И после нескольких минут молчания:
– Хватит на сегодня, нас уже, наверно, ищут.
Александр останавливается на улице и окидывает последним взглядом свой отчий дом. Усмиряя боль ушедшей жизни, он достает из кармана чистый платок и тщательно очищает с нового своего костюма темную пыль, осевшую на него в старом доме.
– Что? – удивляется Габриель Штерн, открывая дверь и видя своего друга Александра в обществе Гейнца, – ведь лишь недавно я оставил вас наверху, в вашей комнате, – смеется он и сжимает руку Александра.

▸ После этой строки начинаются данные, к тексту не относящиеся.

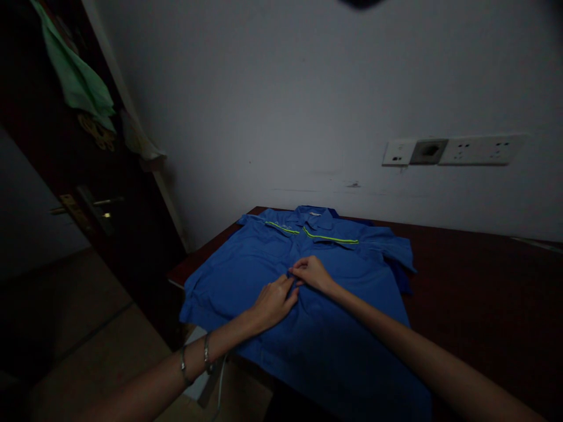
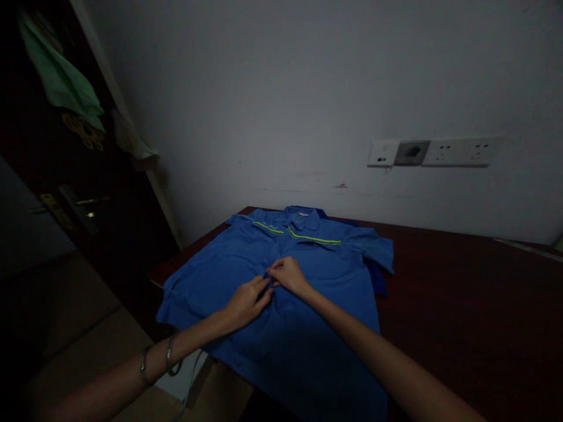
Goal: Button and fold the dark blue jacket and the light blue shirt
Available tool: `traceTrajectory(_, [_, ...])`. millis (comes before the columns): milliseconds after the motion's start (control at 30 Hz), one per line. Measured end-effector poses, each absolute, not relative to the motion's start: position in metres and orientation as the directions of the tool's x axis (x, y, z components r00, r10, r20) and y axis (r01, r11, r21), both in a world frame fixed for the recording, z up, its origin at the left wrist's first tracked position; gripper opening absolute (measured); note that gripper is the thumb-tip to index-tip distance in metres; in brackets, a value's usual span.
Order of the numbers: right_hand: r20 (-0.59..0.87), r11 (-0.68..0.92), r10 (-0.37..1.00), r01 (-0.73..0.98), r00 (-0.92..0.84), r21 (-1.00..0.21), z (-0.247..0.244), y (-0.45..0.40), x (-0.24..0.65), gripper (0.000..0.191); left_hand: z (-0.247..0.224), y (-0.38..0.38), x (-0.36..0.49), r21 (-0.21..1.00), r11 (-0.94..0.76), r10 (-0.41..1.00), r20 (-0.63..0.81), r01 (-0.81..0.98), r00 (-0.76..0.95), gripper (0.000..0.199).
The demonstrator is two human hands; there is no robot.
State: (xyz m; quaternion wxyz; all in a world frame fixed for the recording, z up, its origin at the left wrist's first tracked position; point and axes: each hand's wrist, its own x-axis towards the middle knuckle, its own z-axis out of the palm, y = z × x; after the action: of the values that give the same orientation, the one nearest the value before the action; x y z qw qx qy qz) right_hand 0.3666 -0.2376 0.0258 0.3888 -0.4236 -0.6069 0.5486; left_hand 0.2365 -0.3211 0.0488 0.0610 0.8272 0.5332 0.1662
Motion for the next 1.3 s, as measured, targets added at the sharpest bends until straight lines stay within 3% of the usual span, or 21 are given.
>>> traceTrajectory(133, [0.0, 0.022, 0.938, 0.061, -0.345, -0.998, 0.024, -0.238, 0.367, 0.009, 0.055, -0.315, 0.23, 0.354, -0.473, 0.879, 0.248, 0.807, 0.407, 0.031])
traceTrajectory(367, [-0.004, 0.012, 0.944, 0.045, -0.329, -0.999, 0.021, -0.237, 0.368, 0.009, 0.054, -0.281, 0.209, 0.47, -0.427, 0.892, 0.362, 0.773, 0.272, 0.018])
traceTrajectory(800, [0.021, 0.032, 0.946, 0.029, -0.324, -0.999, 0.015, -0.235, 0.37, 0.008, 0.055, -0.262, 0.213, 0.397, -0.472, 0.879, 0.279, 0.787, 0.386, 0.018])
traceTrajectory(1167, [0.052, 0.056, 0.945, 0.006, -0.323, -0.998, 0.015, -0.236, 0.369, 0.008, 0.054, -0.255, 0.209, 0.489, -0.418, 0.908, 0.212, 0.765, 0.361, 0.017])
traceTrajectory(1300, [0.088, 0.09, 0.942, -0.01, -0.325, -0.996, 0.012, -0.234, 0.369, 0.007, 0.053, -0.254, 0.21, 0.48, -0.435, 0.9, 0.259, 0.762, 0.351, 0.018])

– Он прокрался ко мне наружу, к скамье «глаза Божьего», – улыбается Александр, – это же сын Артура.
– Обед вас ждет, – зовет их Моника, – пожалуйста, к столу.
В просторной столовой в стиле всего дома, среди роскошной мебели, Моника Штерн выглядит еще скромней.
Александр, как уважаемый гость, сидит во главе стола. Слуга стоит рядом. Вино в бокалы разливает сам Габриель Штерн.
– Что слышно в еврейской общине? – спрашивает Александр.
На лице Габриеля внезапно возникает усталость, словно не эта тема подходит к бокалу прекрасного вина. И все же он отвечает другу.
– Дела в общине неважны. Ассимилянты решили отменить еврейские школы, и после бурных заседаний и обсуждений община отменила поддержку «Халуца».
– Так? Именно в эти дни?
Гейнц поднимает голову: дело «Халуца» ему не чуждо. Иоанна уже взволнованно рассказывала ему о том, что отменили поддержку. Нельзя сказать, что Гейнц отнесся серьезно к ее рассказу. Теперь он слышит это из уст уважаемого господина Габриеля Штерна. Видно, что маленькая Трулия в курсе серьезных дел. Первый раз за весь день Гейнц улыбается.
– Когда мы с Моникой в ближайшие месяцы, как я надеюсь, уедем, то передадим старое здание и все земли под этими зданиями организации «Халуц», чтобы они организовали здесь ферму и школу для подготовки пионеров по освоению страны Израиля, как и полагается пионерам – халуцам.
Александр поднимает бокал вместе с Габриелем и Моникой:
– Это отличное решение, – говорит он, глядя поверх бокала на Гейнца.
«Вот, сейчас время спросить Габриеля Штерна о причинах продажи акций и намерениях оставить дело», – размышляет Гейнц и присоединяет свой бокал к остальным трем, прокашливается, намереваясь говорить, но Александр его опережает:
– Вчера я был свидетелем уже нашумевшего скандала, который затеяли нацисты против молодого куплетиста-еврея.
– Господин, вы были свидетелем скандала, который поднялся из-за нашего Аполлона? – поворачивает Гейнц к нему голову.
– Нашего? Почему нашего?
– Он друг нашего дома. Семья наша очень огорчена этим случаем. Мы уверены, что он в жизни не держал пистолет в руках. Мы ищем возможность ему помочь.
– Кто этот парень?
– Известный куплетист.
– Но кто он? Откуда? Из какой семьи?
– Не знаю, господин Розенбаум, – сам удивляется Гейнц тому, что ничего не знает о своем друге Аполлоне. – Я не очень-то интересовался его домом и родителями. Он никогда их не упоминал. Единственно, я знаю, что он прибыл в Германию из Польши после войны.